GTD, or Getting Things Done, is a set of principles and practices first outlined by David Allen in his book Getting Things Done: The Art of Stress-Free Productivity.
We won’t try to explain the system here. No one could do it better than Mr. Allen. If you haven’t read his book, we highly recommend that you do so.
You can get a copy here.
Please note that this is not an affiliate link. If you buy a copy, we are not compensated in any way. We simply believe in the value of the system. We are not affiliated in any way with David Allen or GTD.
uGTD, or the Ultimate Getting Things Done app, is a set of tools intended to help you apply the GTD principles to your work and your life.
It’s designed to help you capture, clarify, and organize your stuff — to get it out of your head and into a trusted system — with the goal of having a “mind like water.”
This app is meant to complement the book, not replace it.
“Ultimate” is a big word, and it’s not really a claim that we’re making. It’s more of an aspiration.
Some time back, David Allen released his ideas for a GTD app into the public domain and challenged developers to create the “ultimate” GTD app. This is our attempt to answer that challenge.
We’ll let you — and perhaps Mr. Allen — decide how well we’ve done.
This app is still in early development. It is a work in progress, and always will be. There will always be apps that do some things better than we do. But there are already things we do that no one else does.
And we will always strive to adhere faithfully to the principles of GTD because, in our experience, they work.
uGTD didn’t start as a startup idea. It started as frustration.

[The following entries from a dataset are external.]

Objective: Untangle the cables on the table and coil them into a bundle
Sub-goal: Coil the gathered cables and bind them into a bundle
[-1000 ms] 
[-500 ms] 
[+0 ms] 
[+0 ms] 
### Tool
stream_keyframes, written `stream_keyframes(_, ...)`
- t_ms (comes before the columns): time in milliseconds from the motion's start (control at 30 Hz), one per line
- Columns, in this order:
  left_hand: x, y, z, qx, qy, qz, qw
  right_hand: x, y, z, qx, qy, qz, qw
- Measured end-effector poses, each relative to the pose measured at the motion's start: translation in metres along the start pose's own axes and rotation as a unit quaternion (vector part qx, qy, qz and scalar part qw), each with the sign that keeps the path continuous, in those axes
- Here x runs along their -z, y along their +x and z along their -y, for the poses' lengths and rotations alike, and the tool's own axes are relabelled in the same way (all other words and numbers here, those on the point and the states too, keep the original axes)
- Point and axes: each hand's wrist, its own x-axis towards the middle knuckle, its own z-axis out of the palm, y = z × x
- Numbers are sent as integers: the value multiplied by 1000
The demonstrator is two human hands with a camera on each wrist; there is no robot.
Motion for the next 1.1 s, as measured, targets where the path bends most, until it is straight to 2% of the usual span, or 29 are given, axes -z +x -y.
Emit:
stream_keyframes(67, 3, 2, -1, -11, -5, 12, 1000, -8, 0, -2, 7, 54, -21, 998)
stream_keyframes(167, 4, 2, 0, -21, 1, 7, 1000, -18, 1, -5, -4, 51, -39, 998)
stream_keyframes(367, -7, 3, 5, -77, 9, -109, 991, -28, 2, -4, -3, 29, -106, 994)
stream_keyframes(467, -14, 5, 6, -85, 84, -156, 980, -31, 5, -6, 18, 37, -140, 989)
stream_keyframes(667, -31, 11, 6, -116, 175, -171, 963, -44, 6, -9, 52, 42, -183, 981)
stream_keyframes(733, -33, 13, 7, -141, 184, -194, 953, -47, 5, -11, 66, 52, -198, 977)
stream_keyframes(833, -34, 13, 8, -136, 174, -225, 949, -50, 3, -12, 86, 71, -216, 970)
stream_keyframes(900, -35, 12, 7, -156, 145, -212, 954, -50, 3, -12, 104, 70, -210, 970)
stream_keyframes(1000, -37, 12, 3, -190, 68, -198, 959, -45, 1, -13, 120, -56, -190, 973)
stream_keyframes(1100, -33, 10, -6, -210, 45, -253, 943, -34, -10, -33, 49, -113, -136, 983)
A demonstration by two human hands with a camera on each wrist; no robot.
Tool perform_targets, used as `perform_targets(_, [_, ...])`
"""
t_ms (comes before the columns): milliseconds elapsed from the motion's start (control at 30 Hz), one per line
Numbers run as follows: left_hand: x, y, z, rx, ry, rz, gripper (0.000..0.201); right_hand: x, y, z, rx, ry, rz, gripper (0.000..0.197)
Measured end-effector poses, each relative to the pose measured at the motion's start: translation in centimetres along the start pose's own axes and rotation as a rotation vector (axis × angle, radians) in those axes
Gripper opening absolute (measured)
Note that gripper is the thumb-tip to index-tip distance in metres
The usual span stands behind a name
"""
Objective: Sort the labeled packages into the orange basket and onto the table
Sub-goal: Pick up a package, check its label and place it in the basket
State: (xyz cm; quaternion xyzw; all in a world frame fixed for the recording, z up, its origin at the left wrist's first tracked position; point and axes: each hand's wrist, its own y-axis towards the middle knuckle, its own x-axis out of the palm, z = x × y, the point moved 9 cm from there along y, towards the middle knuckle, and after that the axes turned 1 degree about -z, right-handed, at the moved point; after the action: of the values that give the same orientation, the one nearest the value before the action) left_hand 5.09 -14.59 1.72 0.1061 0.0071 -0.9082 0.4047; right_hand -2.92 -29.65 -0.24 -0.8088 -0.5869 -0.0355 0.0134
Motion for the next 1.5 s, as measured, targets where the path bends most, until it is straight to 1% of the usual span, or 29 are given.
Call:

We’ve used Getting Things Done for years. The principles work. But the tools always felt like compromises.
Some apps were too simple. Some were too complex. Some drifted from GTD philosophy. Some tried to be everything to everyone.
None quite felt like a faithful, thoughtful implementation of the system.
At some point, we stopped looking for the “right” app and started building our own. Not because we wanted to launch a company, but because we wanted a system we could trust.
Something clean. Explicit. True to the principles. Designed around real workflow, not feature checklists.
When David Allen challenged developers to build the “ultimate” GTD app, that word stuck. Not as a boast, but as a direction.
uGTD is our answer to that challenge. It’s built deliberately. It evolves carefully. And it exists because GTD works — when the tool gets out of the way.
“Ultimate” doesn’t mean perfect. It means never finished. It means always refining.